= Sally Fegan-Wyles =

Sally Fegan-Wyles currently serves as the Acting Head of the United Nations Institute for Training and Research (UNITAR). She was appointed to this position by the United Nations Secretary-General Ban Ki-moon on 10 September 2012. Prior to this, she was Senior Adviser on System-Wide Coherence in the Office of the Deputy Secretary-General of the United Nations.

Previously, she served as Director of the UN Development Group Office (UNDG), responsible for guiding and supporting the UN's reform efforts at the country level. She was policy fellow in the Carr Centre for Human Rights Policy at Harvard Kennedy School at Harvard University.
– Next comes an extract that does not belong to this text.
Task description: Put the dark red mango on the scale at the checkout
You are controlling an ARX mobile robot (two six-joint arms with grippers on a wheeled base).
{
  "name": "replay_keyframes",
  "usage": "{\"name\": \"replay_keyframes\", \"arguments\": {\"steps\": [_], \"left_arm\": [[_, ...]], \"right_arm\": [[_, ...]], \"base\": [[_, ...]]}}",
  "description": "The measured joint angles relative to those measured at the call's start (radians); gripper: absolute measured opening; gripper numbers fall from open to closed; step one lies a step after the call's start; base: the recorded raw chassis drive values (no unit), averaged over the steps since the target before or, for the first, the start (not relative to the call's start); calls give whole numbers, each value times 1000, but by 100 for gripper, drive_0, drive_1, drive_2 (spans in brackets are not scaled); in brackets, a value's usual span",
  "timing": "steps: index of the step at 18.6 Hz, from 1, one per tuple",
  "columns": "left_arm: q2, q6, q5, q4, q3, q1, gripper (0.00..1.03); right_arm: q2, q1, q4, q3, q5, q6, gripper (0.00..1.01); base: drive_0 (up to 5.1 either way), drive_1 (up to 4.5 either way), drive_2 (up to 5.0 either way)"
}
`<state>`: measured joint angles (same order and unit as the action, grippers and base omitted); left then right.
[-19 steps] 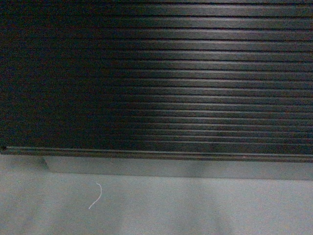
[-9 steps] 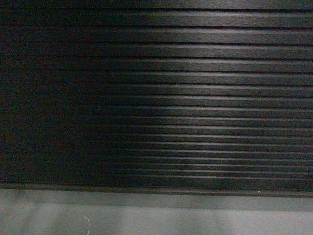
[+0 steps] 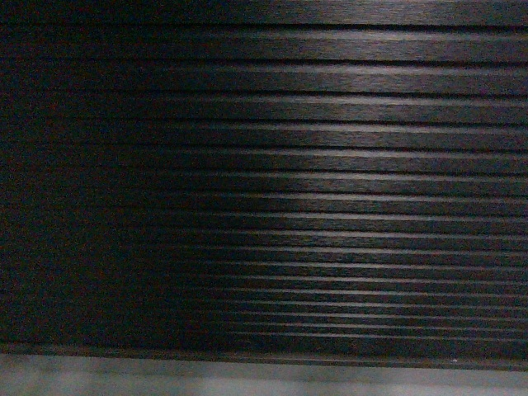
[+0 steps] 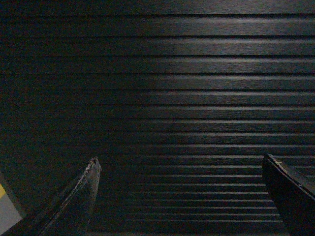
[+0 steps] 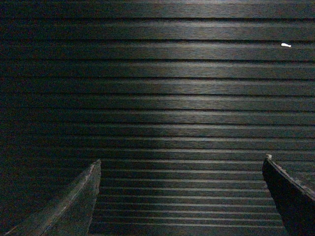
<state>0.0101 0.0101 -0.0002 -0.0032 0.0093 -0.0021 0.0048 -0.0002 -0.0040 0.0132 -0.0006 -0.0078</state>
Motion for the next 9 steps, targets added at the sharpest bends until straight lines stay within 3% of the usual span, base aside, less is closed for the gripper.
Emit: {"name": "replay_keyframes", "arguments": {"steps": [9], "left_arm": [[0, 0, 0, -2, 0, 0, 98]], "right_arm": [[0, 0, -3, 0, 0, 0, 98]], "base": [[0, 0, 0]]}}
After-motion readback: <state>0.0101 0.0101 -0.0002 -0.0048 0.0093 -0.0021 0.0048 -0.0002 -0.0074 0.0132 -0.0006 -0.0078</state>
She has been a UN staff member for 28 years, mainly working in Africa as UNICEF Representative to Liberia, Uganda, Zimbabwe, or UN Resident Coordinator to Tanzania. As Director of the UNDG, she is responsible for policy support to the UN Country Team and the UN Resident Coordinator in 134 countries, and for the implementation of the ongoing UN reform initiative, including the "One UN" approach being piloted in eight Countries. Some programs Sally pioneered include designing the first UN response to HIV/Aids in Uganda in 1985, leading the international community response to the Zimbabwe drought of 1991, and providing social policy advice to the new Museveni Government in Uganda, during and after the civil war. She is an Irish national and a graduate of Trinity College, Dublin and London School of Economics in economics and social planning.